• WHAT THE TASK REQUIRES:
The count of lines below that include the string "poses" is the whole answer.

• DATA SHOWN:
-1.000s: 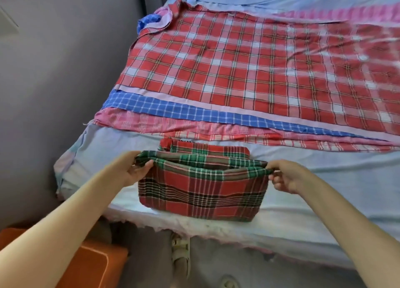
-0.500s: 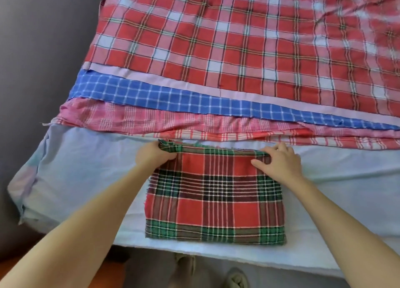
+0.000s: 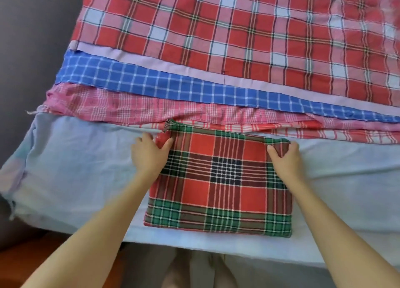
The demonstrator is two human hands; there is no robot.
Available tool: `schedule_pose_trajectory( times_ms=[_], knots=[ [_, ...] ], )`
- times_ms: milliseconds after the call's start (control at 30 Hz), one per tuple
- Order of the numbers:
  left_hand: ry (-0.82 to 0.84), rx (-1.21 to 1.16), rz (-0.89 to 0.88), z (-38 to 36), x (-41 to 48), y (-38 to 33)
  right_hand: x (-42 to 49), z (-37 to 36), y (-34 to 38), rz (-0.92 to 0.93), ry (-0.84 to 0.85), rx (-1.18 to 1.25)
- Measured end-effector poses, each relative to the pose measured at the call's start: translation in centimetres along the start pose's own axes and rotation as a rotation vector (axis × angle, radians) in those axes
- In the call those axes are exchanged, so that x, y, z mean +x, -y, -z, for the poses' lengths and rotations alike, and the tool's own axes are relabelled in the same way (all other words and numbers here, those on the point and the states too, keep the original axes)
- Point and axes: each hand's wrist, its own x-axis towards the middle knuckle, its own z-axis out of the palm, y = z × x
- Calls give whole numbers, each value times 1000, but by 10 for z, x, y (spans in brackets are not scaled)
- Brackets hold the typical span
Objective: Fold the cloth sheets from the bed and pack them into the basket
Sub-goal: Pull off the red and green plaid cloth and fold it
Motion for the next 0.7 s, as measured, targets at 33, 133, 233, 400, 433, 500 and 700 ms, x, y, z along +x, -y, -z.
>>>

• SOLUTION TO THIS PROBLEM:
2